At first glance, Old Country Coffee, managed by Lower East Side native Jesus Guerrios, seems out of sync with the bustling Hudson Yards and massive construction project that surround it. But that, it turns out, is precisely Jesus’ objective. “Our goal,” he says, “is to provide an oasis in this industrial, commercial area.” This small, inviting coffee shop with floors and ceiling made from Pennsylvanian oak combines modern and antique in its decor. And indeed, once the door closes, it is almost as if New York did not continue to exist outside.
Jesus was approached by owner Dennis Donato in August 2015, who asked him to build a coffee shop and gave him free rein to design and manage it as he saw fit. Gregory Allan Cramer, I learned, was the genius behind the cafe's design. An important choice that stands out is that the coffee shop serves locally roasted, custom blend coffee - sixty percent of which is from Asian Pacific beans and forty percent from South American beans - together with pastries from La Marjolaine Bakery in Queens. The resulting coffee is smooth and flavorful without being too bitter.

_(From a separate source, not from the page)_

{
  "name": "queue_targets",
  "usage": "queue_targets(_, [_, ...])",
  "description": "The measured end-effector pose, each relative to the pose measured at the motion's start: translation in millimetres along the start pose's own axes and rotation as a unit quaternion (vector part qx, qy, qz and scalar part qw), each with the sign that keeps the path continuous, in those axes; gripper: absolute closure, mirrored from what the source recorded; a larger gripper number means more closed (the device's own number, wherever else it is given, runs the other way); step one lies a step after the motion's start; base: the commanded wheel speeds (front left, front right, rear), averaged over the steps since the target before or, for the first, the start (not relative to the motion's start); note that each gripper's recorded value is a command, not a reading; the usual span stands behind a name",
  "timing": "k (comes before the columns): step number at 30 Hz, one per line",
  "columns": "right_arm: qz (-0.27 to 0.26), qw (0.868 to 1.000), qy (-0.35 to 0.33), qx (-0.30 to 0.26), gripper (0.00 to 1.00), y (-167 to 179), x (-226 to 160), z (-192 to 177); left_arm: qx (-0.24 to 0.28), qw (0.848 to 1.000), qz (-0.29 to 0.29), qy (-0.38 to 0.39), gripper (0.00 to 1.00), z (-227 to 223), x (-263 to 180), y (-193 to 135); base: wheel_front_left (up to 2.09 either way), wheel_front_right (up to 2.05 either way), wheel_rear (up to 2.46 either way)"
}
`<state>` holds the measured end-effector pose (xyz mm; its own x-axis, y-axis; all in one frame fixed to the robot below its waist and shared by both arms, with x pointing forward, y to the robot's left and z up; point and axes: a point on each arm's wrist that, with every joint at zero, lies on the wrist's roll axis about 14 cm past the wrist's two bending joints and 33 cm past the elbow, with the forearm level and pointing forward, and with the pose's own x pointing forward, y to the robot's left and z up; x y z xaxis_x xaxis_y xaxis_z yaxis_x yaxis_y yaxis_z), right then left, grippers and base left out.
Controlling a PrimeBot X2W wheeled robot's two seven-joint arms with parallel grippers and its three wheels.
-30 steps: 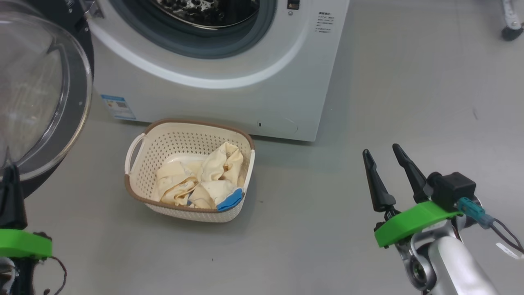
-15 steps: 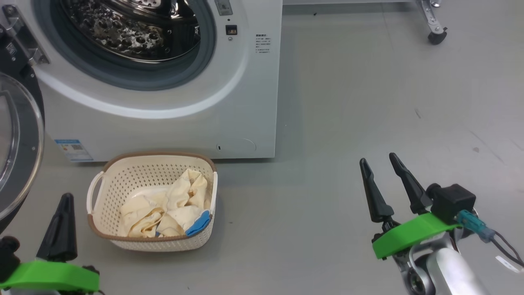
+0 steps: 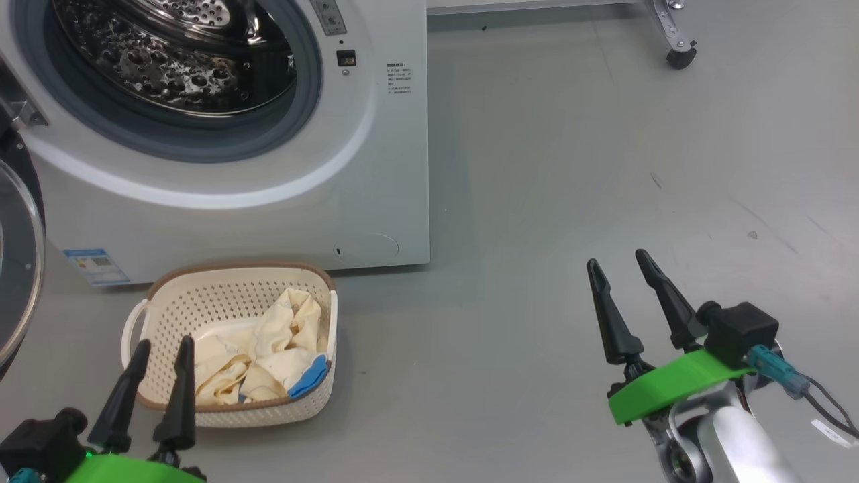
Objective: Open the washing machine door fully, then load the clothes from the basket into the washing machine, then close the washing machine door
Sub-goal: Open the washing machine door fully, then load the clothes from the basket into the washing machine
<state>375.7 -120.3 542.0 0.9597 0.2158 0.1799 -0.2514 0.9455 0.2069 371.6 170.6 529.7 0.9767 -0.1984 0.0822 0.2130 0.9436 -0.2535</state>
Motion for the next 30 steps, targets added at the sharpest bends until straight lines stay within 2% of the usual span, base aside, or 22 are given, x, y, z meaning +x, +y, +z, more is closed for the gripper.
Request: queue_targets(30, [0.005,1.000,0.002,-0.005,0.00,3.3,-0.6,-1.7,0.004,1.000,0.024,-0.016,0.00,0.0,-9.7,5.4,0.00,0.00,0.00])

Yet this is just the tip of the iceberg of what Jesus, the former manager of the popular Cocoa Bar (with a striking resemblance to Dominican singer and icon, Juan Luis Guerra), has in the works. Sometime in late 2016 the coffee shop will become a beer and wine bar at night. Once the scaffolding outside gets removed, Jesus plans to install tables and chairs to seat more customers. To top it all off, he may open two more locations next year. So, as the Hudson Yards project is driven to completion and pedestrian traffic increases, Old Country Coffee may serve as an oasis not just in that area, but in many others throughout the city.
Originally known as the Manhattan Opera House, 311 West has had an interesting history. Oscar Hammerstein built the theater in 1906, but after a few short years, the Metropolitan Opera House came to him requesting that he not compete with them, and made him an offer that he could not refuse. Shortly thereafter, Mr. Hammerstein sold the building to the Shubert brothers where they continued to feature a variety of shows and concerts. In 1922, it was sold again, and this time a Grand Ballroom was added. Unbeknownst to the builders, they had created an outstanding acoustic setup where musicians from Harry Belafonte to the Grateful Dead have performed and recorded. Over the past twenty plus years, construction has been on-going as more multimedia studios have been added and a refurbishing done to the Hammerstein Ballroom to accommodate large private events.

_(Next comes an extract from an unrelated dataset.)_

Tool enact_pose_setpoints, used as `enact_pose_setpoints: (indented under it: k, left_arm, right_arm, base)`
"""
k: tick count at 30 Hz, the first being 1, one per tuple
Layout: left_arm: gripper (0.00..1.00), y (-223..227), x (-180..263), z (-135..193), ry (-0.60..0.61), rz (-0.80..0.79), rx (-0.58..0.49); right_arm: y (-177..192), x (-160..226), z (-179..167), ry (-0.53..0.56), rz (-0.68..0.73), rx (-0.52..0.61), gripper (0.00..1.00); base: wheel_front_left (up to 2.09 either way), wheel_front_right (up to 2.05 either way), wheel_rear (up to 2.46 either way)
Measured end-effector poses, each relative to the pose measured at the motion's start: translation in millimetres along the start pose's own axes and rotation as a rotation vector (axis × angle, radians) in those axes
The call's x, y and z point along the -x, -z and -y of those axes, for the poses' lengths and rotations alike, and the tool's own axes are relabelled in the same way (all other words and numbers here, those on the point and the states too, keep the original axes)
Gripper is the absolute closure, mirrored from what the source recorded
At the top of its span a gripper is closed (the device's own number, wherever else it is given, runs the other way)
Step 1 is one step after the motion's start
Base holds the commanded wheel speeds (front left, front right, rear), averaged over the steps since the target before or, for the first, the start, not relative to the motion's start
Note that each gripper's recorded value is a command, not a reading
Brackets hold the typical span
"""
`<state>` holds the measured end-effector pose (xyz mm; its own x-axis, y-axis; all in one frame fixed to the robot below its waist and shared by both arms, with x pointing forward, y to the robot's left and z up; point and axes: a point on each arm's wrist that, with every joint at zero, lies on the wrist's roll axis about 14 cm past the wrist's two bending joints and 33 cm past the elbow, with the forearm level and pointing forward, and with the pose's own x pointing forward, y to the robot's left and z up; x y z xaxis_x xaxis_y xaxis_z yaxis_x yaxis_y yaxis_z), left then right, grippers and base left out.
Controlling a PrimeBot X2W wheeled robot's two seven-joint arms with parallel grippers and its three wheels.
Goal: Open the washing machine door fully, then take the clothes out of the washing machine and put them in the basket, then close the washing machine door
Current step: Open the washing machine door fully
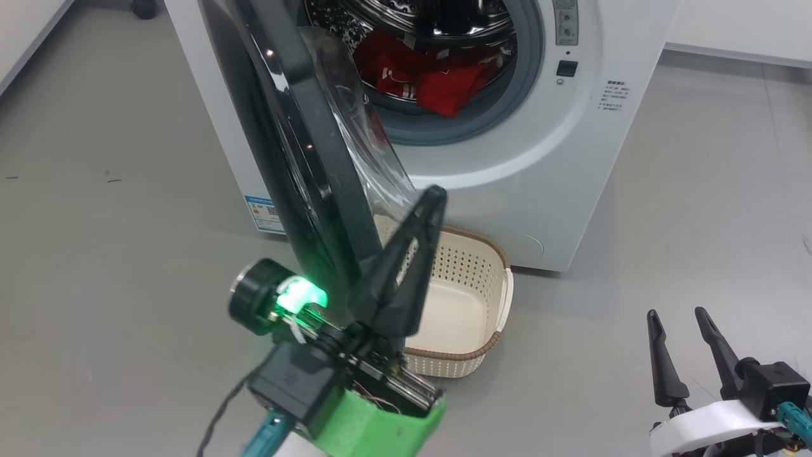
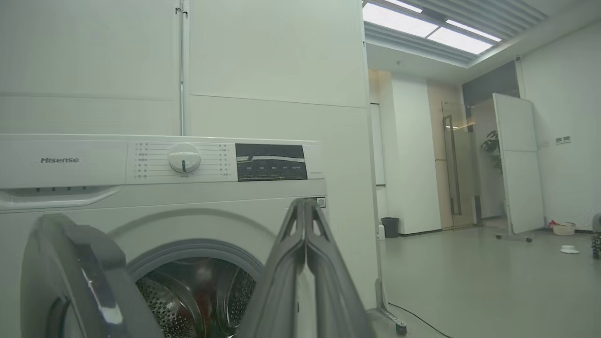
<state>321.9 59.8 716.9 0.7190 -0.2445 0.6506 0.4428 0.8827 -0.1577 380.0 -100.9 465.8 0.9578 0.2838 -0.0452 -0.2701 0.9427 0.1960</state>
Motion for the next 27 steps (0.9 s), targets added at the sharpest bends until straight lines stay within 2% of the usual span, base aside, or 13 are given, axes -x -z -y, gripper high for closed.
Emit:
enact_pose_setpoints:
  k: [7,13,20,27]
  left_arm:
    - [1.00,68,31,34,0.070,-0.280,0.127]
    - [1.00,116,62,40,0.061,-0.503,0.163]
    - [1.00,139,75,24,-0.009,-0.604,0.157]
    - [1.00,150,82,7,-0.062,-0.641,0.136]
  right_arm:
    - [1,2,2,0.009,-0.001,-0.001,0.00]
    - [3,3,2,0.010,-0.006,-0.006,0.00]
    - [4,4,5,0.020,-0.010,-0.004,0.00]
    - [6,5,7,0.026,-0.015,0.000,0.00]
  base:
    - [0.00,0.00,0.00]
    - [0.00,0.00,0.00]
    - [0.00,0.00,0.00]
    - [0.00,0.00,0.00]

With construction starting in 1958 and finishing ten years later, Saint Vartan Cathedral represents the first Armenian Apostolic cathedral built in North America. Named after a saint who was martyred a millennium and a half ago defending Armenian Christianity, Saint Vartan Cathedral had a memorable beginning. During its construction and immediately following its completion, the building was visited by the highest authority within the Church, His Holiness Vasken I, marking the first such visit by a Supreme Patriarch and Catholicos of All Armenians in the United States. For a people so persecuted throughout history, and especially by the recent Armenian genocide, the building and consecration of this holy house was a monumental event in the community. His Holiness Vasken I, looking out at an assembled audience soon after Saint Vartan's completion, spoke of "an admirable picture of spiritual grace - a rare moment of spiritual bliss - to which we are all witnesses. " But far from being a relic, the church continues to thrive with the energy of the community it houses. I encourage any visitors to the church to walk through the intricately decorated doors and take some time to absorb the sheer size and depth of the church. Narrow strips of stained glass depicting biblical scenes and significant events in the history of the Armenian Church rise up to the impressive dome, which depicts Christian symbols in paint and stained glass, such as a human eye within a triangle (representing the omniscient Triune God), the wooden ship (representing the Church), and the white dove (representing the Holy Spirit). Closer to the altar, the “Head of Christ” is chiseled on a slate of stone in high relief. Silver and gold crosses decorate the distinctly Armenian altar. On the sides of the altar are paintings of St. Sahag and St. Mesrob, the two men credited with inventing the Armenian Alphabet, and a painting that seeks to honor the victims of the dreadful Armenian genocide.